Whenever a line in the data holds the string "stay", copy that line.
##### Exercise data #####
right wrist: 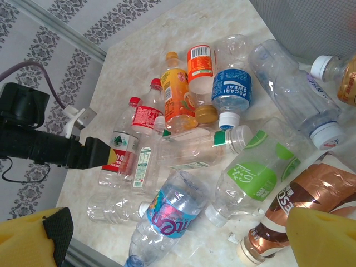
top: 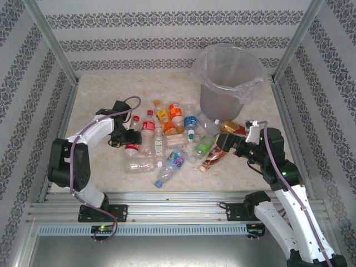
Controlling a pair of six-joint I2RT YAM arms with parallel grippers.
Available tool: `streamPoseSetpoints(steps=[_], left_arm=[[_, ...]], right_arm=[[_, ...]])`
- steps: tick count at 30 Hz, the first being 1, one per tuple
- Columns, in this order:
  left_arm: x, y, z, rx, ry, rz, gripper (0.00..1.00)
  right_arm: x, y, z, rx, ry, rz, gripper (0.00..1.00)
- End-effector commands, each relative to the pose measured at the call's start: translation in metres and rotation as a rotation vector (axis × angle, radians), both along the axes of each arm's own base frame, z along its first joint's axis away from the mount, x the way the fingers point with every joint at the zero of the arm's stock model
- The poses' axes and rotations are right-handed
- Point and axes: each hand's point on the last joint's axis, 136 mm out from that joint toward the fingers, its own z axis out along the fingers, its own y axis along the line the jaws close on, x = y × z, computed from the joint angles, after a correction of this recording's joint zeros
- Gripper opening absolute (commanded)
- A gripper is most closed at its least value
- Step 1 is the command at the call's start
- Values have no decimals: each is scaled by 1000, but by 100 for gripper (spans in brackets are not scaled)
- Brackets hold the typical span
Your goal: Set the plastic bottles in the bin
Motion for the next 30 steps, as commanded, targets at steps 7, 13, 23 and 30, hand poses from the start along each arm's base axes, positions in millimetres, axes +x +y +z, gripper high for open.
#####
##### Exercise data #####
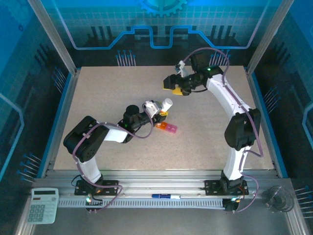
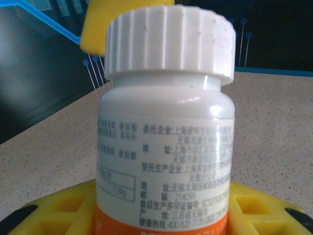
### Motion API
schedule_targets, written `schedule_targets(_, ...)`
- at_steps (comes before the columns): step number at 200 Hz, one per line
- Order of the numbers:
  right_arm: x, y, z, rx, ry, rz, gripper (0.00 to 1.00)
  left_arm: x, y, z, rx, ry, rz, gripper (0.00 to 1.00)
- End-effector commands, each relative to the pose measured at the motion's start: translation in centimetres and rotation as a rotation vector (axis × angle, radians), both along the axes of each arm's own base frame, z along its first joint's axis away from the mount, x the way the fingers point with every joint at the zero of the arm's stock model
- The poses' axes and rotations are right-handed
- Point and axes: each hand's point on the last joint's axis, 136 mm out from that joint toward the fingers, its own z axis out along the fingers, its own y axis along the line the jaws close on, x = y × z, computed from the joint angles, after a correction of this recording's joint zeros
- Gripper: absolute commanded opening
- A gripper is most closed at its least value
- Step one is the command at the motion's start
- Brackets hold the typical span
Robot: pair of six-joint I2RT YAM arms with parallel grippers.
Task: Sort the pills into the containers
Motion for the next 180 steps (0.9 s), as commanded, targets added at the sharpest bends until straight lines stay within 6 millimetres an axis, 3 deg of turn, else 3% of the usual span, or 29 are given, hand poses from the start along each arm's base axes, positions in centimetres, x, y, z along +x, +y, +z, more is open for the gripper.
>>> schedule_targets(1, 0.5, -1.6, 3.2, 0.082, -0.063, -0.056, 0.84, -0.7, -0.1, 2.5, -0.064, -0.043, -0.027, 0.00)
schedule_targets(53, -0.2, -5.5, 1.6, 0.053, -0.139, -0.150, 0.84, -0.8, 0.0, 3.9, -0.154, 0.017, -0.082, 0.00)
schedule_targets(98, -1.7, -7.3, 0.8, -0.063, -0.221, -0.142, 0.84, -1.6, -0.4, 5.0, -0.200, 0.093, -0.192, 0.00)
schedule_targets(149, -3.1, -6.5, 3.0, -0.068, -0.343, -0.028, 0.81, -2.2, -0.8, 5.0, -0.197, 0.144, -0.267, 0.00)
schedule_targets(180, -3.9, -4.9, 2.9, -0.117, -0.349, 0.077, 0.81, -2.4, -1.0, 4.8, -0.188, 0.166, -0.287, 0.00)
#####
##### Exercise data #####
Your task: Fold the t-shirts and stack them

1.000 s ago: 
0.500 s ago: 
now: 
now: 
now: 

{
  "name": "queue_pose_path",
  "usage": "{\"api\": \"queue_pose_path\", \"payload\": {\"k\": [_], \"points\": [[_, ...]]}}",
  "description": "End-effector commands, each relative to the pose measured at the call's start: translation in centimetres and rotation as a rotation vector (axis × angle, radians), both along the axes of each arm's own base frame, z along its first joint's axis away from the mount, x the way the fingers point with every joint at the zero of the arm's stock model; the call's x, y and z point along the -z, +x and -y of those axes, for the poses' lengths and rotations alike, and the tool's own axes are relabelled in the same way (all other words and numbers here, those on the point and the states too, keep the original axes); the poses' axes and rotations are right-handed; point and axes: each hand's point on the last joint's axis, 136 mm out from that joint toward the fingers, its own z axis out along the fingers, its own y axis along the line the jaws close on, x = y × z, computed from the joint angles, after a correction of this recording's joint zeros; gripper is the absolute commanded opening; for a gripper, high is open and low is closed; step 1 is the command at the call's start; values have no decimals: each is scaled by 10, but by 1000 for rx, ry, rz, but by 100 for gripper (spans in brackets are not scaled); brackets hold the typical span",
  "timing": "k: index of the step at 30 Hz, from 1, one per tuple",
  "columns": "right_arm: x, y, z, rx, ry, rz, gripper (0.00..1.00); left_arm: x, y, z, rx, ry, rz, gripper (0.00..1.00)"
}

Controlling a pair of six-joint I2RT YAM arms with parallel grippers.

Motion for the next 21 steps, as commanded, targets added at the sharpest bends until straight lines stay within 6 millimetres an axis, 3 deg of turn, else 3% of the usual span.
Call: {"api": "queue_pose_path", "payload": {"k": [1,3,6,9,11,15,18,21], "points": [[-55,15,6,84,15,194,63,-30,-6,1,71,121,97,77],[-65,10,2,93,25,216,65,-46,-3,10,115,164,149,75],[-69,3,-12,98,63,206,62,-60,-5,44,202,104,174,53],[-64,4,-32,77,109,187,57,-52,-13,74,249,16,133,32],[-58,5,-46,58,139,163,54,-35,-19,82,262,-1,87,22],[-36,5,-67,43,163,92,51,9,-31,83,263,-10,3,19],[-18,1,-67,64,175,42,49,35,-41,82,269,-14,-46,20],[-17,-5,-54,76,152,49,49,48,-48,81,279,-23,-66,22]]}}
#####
* _Solution to this problem_:
Motion for the next 180 steps (0.9 s), as commanded, targets added at the sharpest bends until straight lines stay within 6 millimetres an axis, 3 deg of turn, else 3% of the usual span, or 29 are given, hand poses from the start along each arm's base axes, positions in centimetres, x, y, z along +x, +y, +z, more is open for the gripper.
Motion for the next 21 steps, as commanded, targets added at the sharpest bends until straight lines stay within 6 millimetres an axis, 3 deg of turn, else 3% of the usual span.

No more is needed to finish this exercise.